Bulan ini, Putin mengumumkan dia akan menempatkan hulu ledak nuklir di Belarusia, menanggapi Inggris yang mengirimkan peluru uranium ke Ukraina.
“Tentu saja, Rusia memiliki pengaruh besar pada otoritas dan masyarakat Belarusia,” kata Danila Lavretski, sekretaris jenderal gerakan oposisi Blok Pemuda Belarusia.
“Integrasi politik dalam kerangka yang disebut ‘Negara Persatuan’ secara langsung bertentangan dengan konstitusi Belarusia dan, bersama dengan [other] faktor, dapat mengarah pada situasi di mana kemerdekaan Belarus hanya akan tetap nominal.”
Menurutnya, Belarus tidak memiliki jenis nasionalisme yang telah mendefinisikan sebagian besar sejarah Ukraina baru-baru ini.

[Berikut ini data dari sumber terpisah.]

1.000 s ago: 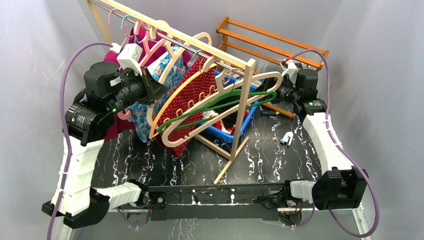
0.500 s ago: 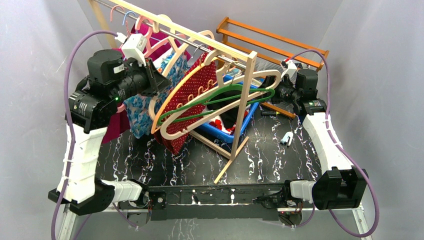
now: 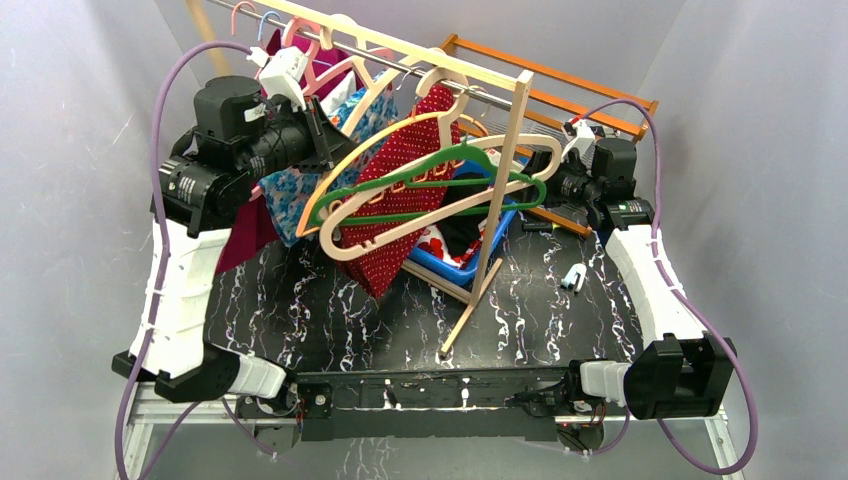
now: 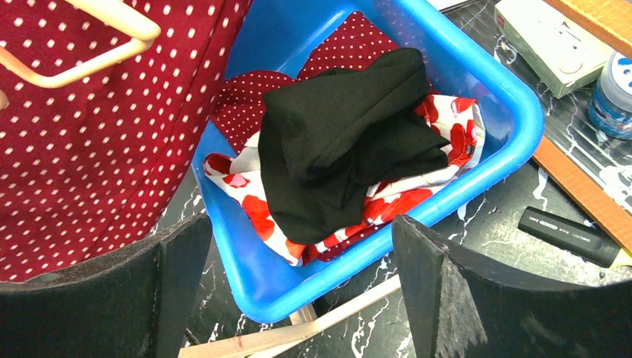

Namun dalam beberapa tahun terakhir, permintaan akan “nasionalisme Belarusia” telah tumbuh di masyarakat, katanya kepada Al Jazeera.
“Rezim Lukashenko tidak hanya menghancurkan institusi demokrasi secara sistematis, tetapi juga berkontribusi pada penurunan identitas diri Belarusia. Sejak 1994, jumlah sekolah berbahasa Belarusia menurun, bahasa Rusia diadopsi sebagai bahasa negara bagian kedua, dan lambang negara sebelumnya, bendera putih-merah, diganti dengan lambang Soviet dan malah menjadi lambang. dari oposisi.”
Seperti di Rusia, sejumlah warga Belarusia juga memprotes perang di Ukraina. Ada 800 penangkapan pada malam 27 Februari tahun lalu, pada aksi unjuk rasa solidaritas dengan Ukraina.
“Bagi oposisi Belarusia, permulaan perang menjadi kesempatan untuk memobilisasi pendukung mereka dan warga yang ‘goyah’,” kata Lavretski. “Ada konsensus dalam masyarakat Belarusia yang menolak perang sebagai fenomena pada umumnya, dan terlebih lagi perang dengan partisipasi rakyat Belarusia.”
Meskipun sebagian besar orang Belarusia masih cenderung berpikir positif terhadap Rusia, masyarakat menjadi lebih terpolarisasi; banyak yang memandang Lukashenko tidak lebih dari boneka Putin.
“Menargetkan populasinya sendiri setelah tahun 2020, Lukashenko menembak dirinya sendiri dan tidak lagi mempengaruhi Putin karena dia tetap menjadi satu-satunya sekutu politik yang dekat dan kuat,” kata Rudnik.